Strategically, the establishment of the BMO Institute for Applied Artificial Intelligence and Quantum signals a broader shift in how large banks approach innovation. Instead of treating technology purely as a set of tools purchased from vendors, BMO is positioning itself as a co‑creator of new methods and infrastructure. By embedding researchers, data scientists, and engineers inside a dedicated institute, the bank can experiment more freely, prototype quickly, and transfer successful concepts back into business lines in a controlled way.

The institute is also likely to play a critical role in talent development. AI and quantum computing both suffer from acute skills shortages, and competition for top experts is intense. By offering a clear research mission, advanced infrastructure, and the chance to work on real‑world financial problems, BMO can attract and retain specialists who might otherwise gravitate to pure tech companies or academic institutions. Over time, this talent pipeline could become one of the bank’s key strategic assets.

Governance and ethics are another pillar of the institute’s work. As AI models become more powerful and opaque, and as quantum computing begins to touch sensitive areas like encryption and data security, banks must demonstrate that they can deploy these technologies responsibly. BMO’s structured approach-explicitly combining experimentation with governance and commercialization disciplines-suggests that it is trying to pre‑empt regulatory and reputational risks rather than respond to them after the fact.

For customers, the impact of these initiatives will likely show up first in more personalized services, faster decision‑making, and improved security. AI‑driven insights can tailor product offerings to individual needs, while advanced fraud and AML systems can protect customers from evolving threats. Over a longer horizon, quantum‑enhanced analytics might enable more sophisticated investment solutions and risk‑managed products that are currently too complex to design or manage at scale.

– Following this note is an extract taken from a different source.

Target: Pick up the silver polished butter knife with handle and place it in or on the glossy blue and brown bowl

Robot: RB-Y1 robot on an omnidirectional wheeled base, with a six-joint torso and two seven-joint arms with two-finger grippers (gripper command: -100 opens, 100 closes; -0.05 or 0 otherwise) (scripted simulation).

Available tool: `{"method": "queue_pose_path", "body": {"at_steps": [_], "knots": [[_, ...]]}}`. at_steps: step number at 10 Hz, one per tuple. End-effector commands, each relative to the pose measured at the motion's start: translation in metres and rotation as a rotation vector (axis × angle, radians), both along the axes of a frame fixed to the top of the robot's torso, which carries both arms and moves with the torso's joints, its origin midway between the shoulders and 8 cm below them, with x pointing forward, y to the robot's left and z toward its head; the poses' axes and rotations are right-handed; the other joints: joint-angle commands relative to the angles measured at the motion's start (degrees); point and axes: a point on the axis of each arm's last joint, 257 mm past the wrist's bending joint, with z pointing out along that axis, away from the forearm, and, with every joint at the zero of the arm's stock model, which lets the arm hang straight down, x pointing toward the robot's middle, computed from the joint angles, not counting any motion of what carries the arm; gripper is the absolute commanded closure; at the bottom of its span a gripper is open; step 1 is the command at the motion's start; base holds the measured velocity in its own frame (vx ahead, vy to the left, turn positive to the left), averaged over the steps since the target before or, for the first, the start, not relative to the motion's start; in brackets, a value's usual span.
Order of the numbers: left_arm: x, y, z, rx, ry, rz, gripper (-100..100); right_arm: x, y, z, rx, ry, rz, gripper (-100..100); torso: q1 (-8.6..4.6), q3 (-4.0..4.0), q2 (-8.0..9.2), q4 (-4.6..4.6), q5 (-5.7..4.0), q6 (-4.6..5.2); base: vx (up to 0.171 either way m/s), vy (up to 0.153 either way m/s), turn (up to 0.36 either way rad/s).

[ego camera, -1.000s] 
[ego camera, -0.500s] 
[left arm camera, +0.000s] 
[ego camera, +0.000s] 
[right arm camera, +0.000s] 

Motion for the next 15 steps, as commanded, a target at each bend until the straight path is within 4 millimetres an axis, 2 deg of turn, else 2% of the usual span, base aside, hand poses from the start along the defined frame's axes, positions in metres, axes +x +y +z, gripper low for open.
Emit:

For the broader financial sector, BMO’s move raises the bar on what it means to be technologically prepared. As more institutions invest in AI, the differentiation will come not just from who uses machine learning, but from who can integrate AI with emerging paradigms like quantum computing and digital ledgers. Banks that build this multi‑layered capability early may be better positioned to adapt when quantum hardware becomes practical and when digital asset infrastructures become standard.

In effect, BMO is betting that AI and quantum computing will not evolve as separate tracks but as complementary forces shaping the next generation of financial services. The new institute is its way of turning that bet into a structured strategy-one that blends research, partnerships, and real‑world experimentation in pursuit of long‑term advantage.